____ Dataset excerpt

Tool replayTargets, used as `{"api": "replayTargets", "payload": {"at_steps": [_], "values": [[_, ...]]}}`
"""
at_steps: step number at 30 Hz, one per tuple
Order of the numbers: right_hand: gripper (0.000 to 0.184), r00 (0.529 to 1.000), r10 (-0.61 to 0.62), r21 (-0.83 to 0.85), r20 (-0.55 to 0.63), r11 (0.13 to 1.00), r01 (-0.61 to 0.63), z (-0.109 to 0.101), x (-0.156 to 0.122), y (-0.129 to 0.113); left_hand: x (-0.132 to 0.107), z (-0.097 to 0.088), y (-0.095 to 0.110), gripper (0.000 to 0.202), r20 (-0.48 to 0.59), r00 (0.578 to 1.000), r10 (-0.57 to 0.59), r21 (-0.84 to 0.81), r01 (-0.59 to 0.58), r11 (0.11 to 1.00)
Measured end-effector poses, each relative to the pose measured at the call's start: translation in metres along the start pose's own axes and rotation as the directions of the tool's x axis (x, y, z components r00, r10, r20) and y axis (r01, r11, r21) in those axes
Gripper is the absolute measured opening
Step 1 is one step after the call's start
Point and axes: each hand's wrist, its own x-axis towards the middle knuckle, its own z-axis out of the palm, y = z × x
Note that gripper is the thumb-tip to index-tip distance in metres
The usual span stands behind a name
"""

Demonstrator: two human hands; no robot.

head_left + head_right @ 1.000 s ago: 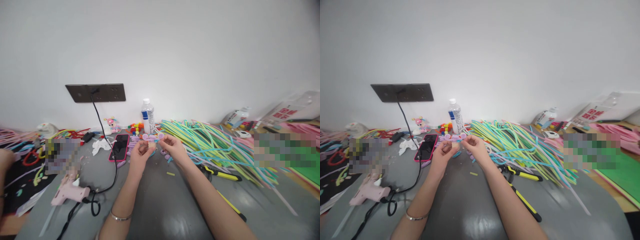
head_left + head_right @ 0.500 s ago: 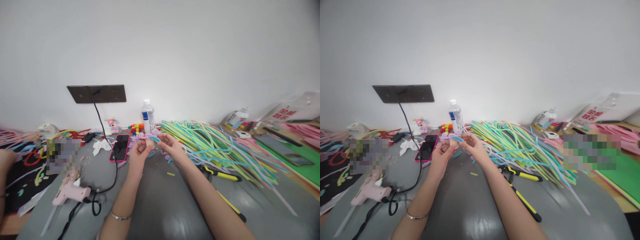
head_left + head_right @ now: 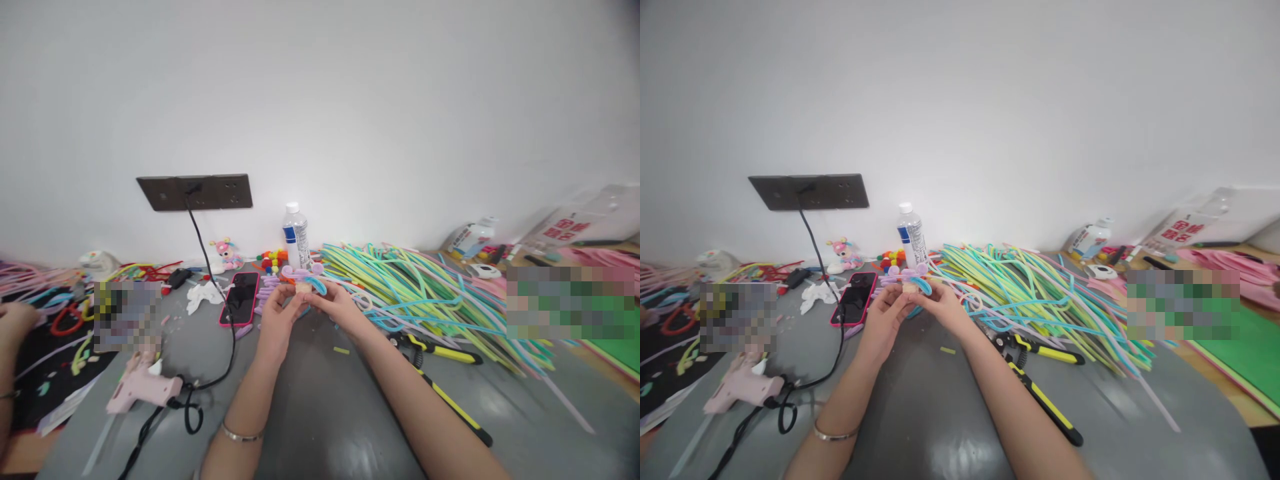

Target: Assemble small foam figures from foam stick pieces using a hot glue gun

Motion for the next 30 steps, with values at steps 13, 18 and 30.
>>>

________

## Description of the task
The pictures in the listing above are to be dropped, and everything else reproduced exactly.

## Answer section
Tool replayTargets, used as `{"api": "replayTargets", "payload": {"at_steps": [_], "values": [[_, ...]]}}`
"""
at_steps: step number at 30 Hz, one per tuple
Order of the numbers: right_hand: gripper (0.000 to 0.184), r00 (0.529 to 1.000), r10 (-0.61 to 0.62), r21 (-0.83 to 0.85), r20 (-0.55 to 0.63), r11 (0.13 to 1.00), r01 (-0.61 to 0.63), z (-0.109 to 0.101), x (-0.156 to 0.122), y (-0.129 to 0.113); left_hand: x (-0.132 to 0.107), z (-0.097 to 0.088), y (-0.095 to 0.110), gripper (0.000 to 0.202), r20 (-0.48 to 0.59), r00 (0.578 to 1.000), r10 (-0.57 to 0.59), r21 (-0.84 to 0.81), r01 (-0.59 to 0.58), r11 (0.11 to 1.00)
Measured end-effector poses, each relative to the pose measured at the call's start: translation in metres along the start pose's own axes and rotation as the directions of the tool's x axis (x, y, z components r00, r10, r20) and y axis (r01, r11, r21) in those axes
Gripper is the absolute measured opening
Step 1 is one step after the call's start
Point and axes: each hand's wrist, its own x-axis towards the middle knuckle, its own z-axis out of the palm, y = z × x
Note that gripper is the thumb-tip to index-tip distance in metres
The usual span stands behind a name
"""

Demonstrator: two human hands; no robot.

head_left + head_right @ 1.000 s ago: 
head_left + head_right @ 0.500 s ago: 
head_left + head_right @ now: 

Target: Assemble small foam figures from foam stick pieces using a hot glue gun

Motion for the next 30 steps, with values at steps 13, 18 and 30.
>>>

Work on the exercise is finished.